** WHAT TO PRODUCE **
Could you output each line below exactly as it appears, excluding any pictures?

*** Block opens ***

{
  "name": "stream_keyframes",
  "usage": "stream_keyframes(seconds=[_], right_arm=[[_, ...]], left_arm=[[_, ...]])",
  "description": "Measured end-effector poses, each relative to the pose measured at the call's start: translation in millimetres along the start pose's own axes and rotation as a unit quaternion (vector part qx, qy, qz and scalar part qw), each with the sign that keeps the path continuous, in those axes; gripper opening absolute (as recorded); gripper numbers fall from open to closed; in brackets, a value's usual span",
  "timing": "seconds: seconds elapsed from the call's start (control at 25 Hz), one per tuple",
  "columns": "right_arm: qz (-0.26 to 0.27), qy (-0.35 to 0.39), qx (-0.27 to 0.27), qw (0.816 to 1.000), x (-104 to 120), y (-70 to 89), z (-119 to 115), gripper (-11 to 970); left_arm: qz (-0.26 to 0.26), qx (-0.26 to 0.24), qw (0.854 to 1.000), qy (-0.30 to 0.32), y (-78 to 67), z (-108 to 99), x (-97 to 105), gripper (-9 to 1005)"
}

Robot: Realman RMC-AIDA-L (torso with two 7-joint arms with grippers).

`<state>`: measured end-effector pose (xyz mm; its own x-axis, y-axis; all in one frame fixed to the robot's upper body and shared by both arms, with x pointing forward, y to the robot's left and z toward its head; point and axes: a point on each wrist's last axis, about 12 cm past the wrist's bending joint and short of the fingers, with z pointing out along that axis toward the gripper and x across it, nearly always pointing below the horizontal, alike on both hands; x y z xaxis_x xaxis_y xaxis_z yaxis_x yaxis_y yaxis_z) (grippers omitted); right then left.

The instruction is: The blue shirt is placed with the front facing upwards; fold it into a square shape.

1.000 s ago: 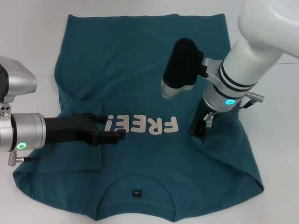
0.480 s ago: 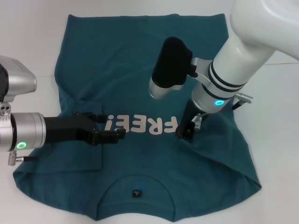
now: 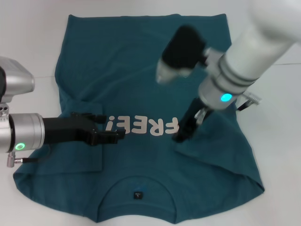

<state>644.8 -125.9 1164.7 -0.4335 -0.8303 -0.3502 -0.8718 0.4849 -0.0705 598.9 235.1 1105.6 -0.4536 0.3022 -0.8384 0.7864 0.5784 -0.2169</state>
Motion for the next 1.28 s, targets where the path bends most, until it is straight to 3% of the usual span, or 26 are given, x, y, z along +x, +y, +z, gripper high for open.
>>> stream_keyframes(seconds=[0.16,0.32,0.4,0.48,0.68,0.84,1.0,1.28], right_arm=[[0.127,-0.073,-0.049,0.988,20.9,-19.5,-31.1,376],[0.268,-0.161,-0.144,0.939,67.6,-36.4,-57.5,566],[0.313,-0.196,-0.18,0.912,96.7,-38.2,-63.4,667],[0.349,-0.229,-0.203,0.886,129.9,-36.0,-67.7,699],[0.407,-0.271,-0.224,0.843,201.0,-18.6,-79.6,809],[0.442,-0.278,-0.209,0.827,246.0,-5.1,-86.4,936],[0.453,-0.276,-0.195,0.825,277.0,6.1,-86.1,940],[0.446,-0.28,-0.175,0.832,294.4,12.1,-85.1,946]], left_arm=[[-0.035,-0.01,0.999,-0.006,3.3,-9.5,-0.5,855],[-0.108,-0.013,0.994,-0.008,7.5,-26.8,-4.1,856],[-0.15,-0.008,0.989,-0.013,9.2,-37.1,-2.7,856],[-0.182,0.001,0.983,-0.024,9.8,-48.0,1.3,856],[-0.244,0.017,0.968,-0.056,7.3,-84.6,20.4,856],[-0.272,-0.033,0.96,-0.064,7.6,-120.7,39.6,867],[-0.272,-0.091,0.957,-0.051,5.1,-146.9,61.6,884],[-0.257,-0.141,0.956,-0.009,3.1,-150.1,83.8,881]])
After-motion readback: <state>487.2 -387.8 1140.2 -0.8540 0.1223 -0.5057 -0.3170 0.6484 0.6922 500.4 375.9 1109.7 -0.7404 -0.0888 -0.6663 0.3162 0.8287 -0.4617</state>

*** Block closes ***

** PROBLEM SOLUTION **
{
  "name": "stream_keyframes",
  "usage": "stream_keyframes(seconds=[_], right_arm=[[_, ...]], left_arm=[[_, ...]])",
  "description": "Measured end-effector poses, each relative to the pose measured at the call's start: translation in millimetres along the start pose's own axes and rotation as a unit quaternion (vector part qx, qy, qz and scalar part qw), each with the sign that keeps the path continuous, in those axes; gripper opening absolute (as recorded); gripper numbers fall from open to closed; in brackets, a value's usual span",
  "timing": "seconds: seconds elapsed from the call's start (control at 25 Hz), one per tuple",
  "columns": "right_arm: qz (-0.26 to 0.27), qy (-0.35 to 0.39), qx (-0.27 to 0.27), qw (0.816 to 1.000), x (-104 to 120), y (-70 to 89), z (-119 to 115), gripper (-11 to 970); left_arm: qz (-0.26 to 0.26), qx (-0.26 to 0.24), qw (0.854 to 1.000), qy (-0.30 to 0.32), y (-78 to 67), z (-108 to 99), x (-97 to 105), gripper (-9 to 1005)"
}

Robot: Realman RMC-AIDA-L (torso with two 7-joint arms with grippers).

`<state>`: measured end-effector pose (xyz mm; its own x-axis, y-axis; all in one frame fixed to the robot's upper body and shared by both arms, with x pointing forward, y to the robot's left and z toward its head; point and axes: a point on each wrist's last axis, about 12 cm past the wrist's bending joint and short of the fingers, with z pointing out along that axis toward the gripper and x across it, nearly always pointing below the horizontal, alike on both hands; x y z xaxis_x xaxis_y xaxis_z yaxis_x yaxis_y yaxis_z) (grippers omitted); right then left.

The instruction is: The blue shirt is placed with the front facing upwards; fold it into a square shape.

1.000 s ago: 
0.480 s ago: 
now: 

<state>644.8 -125.9 1164.7 -0.4335 -0.8303 -0.3502 -0.8718 0.4849 -0.0705 598.9 235.1 1105.6 -0.4536 0.3022 -0.8384 0.7864 0.5784 -0.2169</state>
Motion for the next 1.28 s, targets where the path bends most, until it is straight to 3% of the usual span, or 26 are given, x, y, z along +x, +y, +z, gripper high for open.
>>> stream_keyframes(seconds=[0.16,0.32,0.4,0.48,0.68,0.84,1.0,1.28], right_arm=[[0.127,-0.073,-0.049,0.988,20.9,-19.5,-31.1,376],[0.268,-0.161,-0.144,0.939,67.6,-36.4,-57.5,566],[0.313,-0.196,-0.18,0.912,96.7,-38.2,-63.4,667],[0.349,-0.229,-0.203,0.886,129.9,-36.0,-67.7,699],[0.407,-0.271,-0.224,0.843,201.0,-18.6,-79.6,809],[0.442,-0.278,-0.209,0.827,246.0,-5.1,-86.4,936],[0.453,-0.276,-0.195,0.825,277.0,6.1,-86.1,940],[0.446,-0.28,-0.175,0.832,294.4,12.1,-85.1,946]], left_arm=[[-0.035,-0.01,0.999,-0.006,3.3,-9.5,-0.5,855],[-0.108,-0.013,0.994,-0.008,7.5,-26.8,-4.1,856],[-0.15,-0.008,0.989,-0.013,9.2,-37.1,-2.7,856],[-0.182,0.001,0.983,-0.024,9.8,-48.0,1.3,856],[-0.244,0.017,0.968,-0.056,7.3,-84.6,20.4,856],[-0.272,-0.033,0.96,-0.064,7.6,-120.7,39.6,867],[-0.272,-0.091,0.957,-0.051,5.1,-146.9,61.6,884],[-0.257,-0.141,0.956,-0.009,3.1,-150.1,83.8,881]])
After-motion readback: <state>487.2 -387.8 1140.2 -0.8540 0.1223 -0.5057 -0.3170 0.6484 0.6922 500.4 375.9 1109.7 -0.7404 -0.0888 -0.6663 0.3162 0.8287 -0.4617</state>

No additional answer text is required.